▶ **EXERCISE DATA**
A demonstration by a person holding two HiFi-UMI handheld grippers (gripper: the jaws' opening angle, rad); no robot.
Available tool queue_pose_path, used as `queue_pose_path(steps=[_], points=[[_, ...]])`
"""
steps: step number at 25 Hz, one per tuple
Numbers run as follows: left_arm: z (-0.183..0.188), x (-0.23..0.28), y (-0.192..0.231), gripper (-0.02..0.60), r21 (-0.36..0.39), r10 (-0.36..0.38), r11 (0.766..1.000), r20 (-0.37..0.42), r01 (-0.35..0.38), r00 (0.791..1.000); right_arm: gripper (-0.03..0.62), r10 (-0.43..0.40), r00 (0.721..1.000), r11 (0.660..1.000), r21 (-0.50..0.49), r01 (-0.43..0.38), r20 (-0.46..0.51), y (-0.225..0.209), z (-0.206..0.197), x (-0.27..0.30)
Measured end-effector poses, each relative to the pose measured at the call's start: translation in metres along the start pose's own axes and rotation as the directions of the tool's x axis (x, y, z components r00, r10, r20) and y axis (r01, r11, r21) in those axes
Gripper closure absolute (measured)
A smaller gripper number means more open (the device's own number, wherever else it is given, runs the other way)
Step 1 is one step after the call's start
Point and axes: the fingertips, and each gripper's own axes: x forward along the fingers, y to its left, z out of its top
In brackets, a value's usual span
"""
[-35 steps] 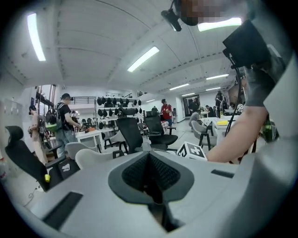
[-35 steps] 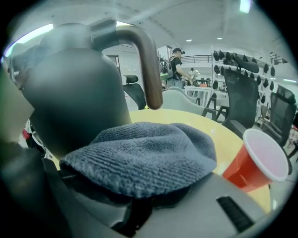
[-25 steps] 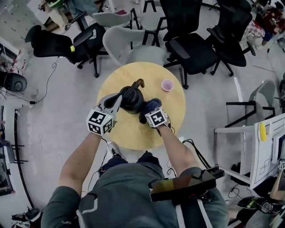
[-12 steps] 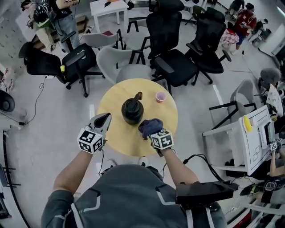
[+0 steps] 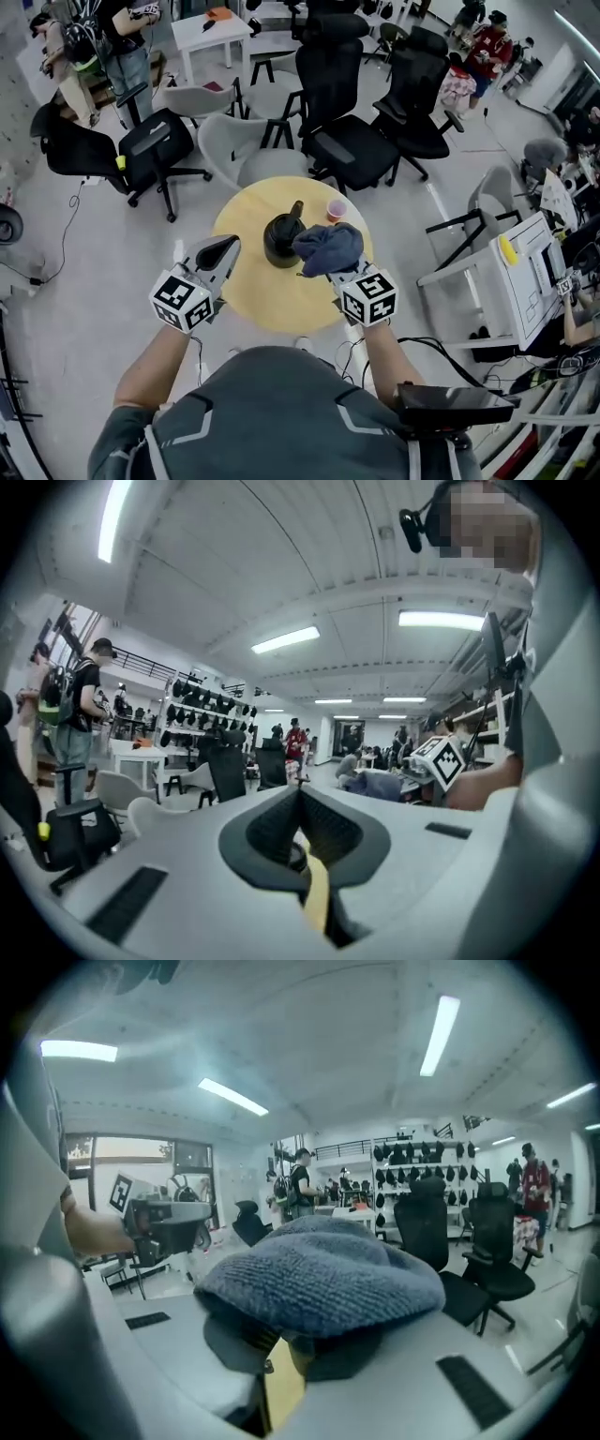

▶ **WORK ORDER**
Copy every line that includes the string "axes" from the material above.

▶ **ANSWER SPACE**
Measured end-effector poses, each relative to the pose measured at the call's start: translation in metres along the start pose's own axes and rotation as the directions of the tool's x axis (x, y, z components r00, r10, r20) and y axis (r01, r11, r21) in those axes
Point and axes: the fingertips, and each gripper's own axes: x forward along the fingers, y to its left, z out of its top

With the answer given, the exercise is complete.